• What the task requires
Pictures stay out of this copy, which runs from the first line of the material through the line containing "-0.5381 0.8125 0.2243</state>".

• Supplied data
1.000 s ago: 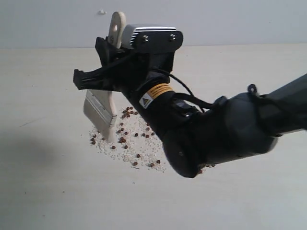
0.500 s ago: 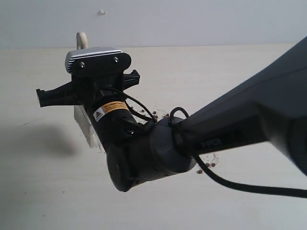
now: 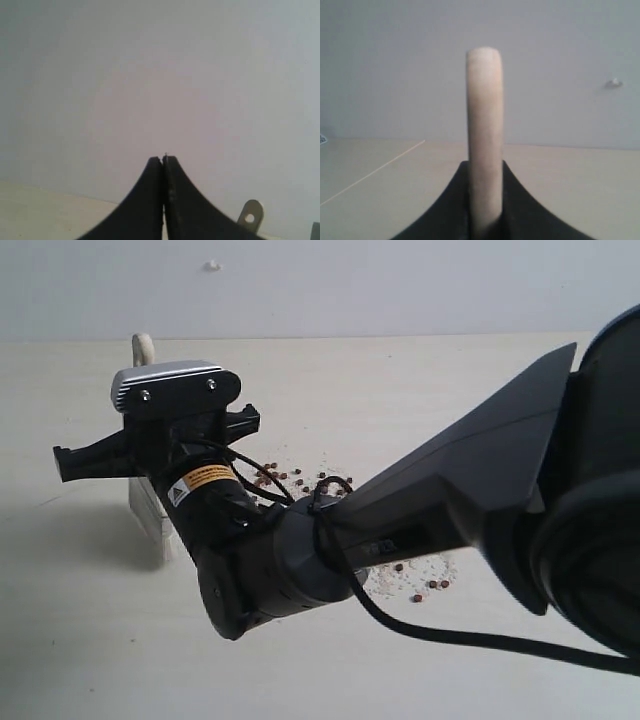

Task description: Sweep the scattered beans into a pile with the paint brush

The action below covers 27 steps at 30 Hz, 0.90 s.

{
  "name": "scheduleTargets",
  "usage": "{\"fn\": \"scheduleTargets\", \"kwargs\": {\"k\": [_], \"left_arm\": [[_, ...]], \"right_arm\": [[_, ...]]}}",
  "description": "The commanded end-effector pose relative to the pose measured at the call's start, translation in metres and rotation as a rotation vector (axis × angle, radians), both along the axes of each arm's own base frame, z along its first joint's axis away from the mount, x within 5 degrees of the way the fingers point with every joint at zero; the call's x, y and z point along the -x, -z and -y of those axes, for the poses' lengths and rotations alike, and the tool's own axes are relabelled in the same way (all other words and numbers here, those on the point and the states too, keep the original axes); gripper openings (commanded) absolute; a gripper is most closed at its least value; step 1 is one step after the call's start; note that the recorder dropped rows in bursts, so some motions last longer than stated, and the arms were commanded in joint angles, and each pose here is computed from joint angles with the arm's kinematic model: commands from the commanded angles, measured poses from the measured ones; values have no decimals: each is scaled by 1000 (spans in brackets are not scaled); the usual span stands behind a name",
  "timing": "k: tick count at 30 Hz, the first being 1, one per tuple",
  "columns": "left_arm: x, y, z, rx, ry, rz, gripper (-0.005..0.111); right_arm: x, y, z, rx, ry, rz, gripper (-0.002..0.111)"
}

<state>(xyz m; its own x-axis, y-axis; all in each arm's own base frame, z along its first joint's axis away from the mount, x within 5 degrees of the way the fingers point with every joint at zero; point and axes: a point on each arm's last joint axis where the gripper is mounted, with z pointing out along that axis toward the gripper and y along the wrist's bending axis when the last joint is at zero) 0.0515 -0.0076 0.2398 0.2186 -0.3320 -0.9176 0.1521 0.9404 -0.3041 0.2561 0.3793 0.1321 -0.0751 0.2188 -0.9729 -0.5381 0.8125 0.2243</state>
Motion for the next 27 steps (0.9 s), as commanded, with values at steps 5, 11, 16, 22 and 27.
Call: {"fn": "scheduleTargets", "kwargs": {"k": [5, 11, 16, 22, 27], "left_arm": [[0, 2, 0, 2, 0, -1, 0], [0, 2, 0, 2, 0, -1, 0], [0, 2, 0, 2, 0, -1, 0], [0, 2, 0, 2, 0, -1, 0], [0, 2, 0, 2, 0, -1, 0]], "right_arm": [[-8, 10, 3, -17, 129, -165, 0], [-13, 18, 21, 94, 329, -223, 0], [-14, 20, 33, 149, 457, -277, 0], [-14, 13, 44, 291, 555, -257, 0], [-13, 14, 55, 343, 669, -272, 0]]}}
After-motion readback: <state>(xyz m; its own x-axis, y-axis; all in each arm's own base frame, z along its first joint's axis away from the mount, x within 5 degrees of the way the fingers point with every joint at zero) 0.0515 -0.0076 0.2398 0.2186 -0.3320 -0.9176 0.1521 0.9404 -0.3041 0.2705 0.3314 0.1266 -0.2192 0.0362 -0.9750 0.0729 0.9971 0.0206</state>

• Problem solution
1.000 s ago: 
0.500 s ago: 
now: 

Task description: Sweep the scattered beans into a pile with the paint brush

The action below covers 27 steps at 30 Hz, 0.90 s.

{
  "name": "scheduleTargets",
  "usage": "{\"fn\": \"scheduleTargets\", \"kwargs\": {\"k\": [_], \"left_arm\": [[_, ...]], \"right_arm\": [[_, ...]]}}",
  "description": "The commanded end-effector pose relative to the pose measured at the call's start, translation in metres and rotation as a rotation vector (axis × angle, radians), both along the axes of each arm's own base frame, z along its first joint's axis away from the mount, x within 5 degrees of the way the fingers point with every joint at zero; the call's x, y and z point along the -x, -z and -y of those axes, for the poses' lengths and rotations alike, and the tool's own axes are relabelled in the same way (all other words and numbers here, those on the point and the states too, keep the original axes); gripper openings (commanded) absolute; a gripper is most closed at its least value; step 1 is one step after the call's start; note that the recorder dropped rows in bursts, so some motions last longer than stated, and the arms were commanded in joint angles, and each pose here is computed from joint angles with the arm's kinematic model: commands from the commanded angles, measured poses from the measured ones; values have no decimals: each is scaled by 1000 (spans in brackets are not scaled); the usual span stands behind a name",
  "timing": "k: tick count at 30 Hz, the first being 1, one per tuple",
  "columns": "left_arm: x, y, z, rx, ry, rz, gripper (-0.005..0.111); right_arm: x, y, z, rx, ry, rz, gripper (-0.002..0.111)"
}

<state>(xyz m; its own x-axis, y-axis; all in each arm's own base frame, z along its first joint's axis away from the mount, x within 5 degrees of the way the fingers point with every joint at zero; point and axes: a point on each arm's last joint axis where the gripper is mounted, with z pointing out along that axis toward the gripper and y along the wrist's bending axis when the last joint is at zero) 0.0515 -0.0076 0.2398 0.2186 -0.3320 -0.9176 0.1521 0.9404 -0.3041 0.2561 0.3793 0.1321 -0.0751 0.2188 -0.9729 -0.5381 0.8125 0.2243</state>

Besides this answer, the exercise requires nothing else.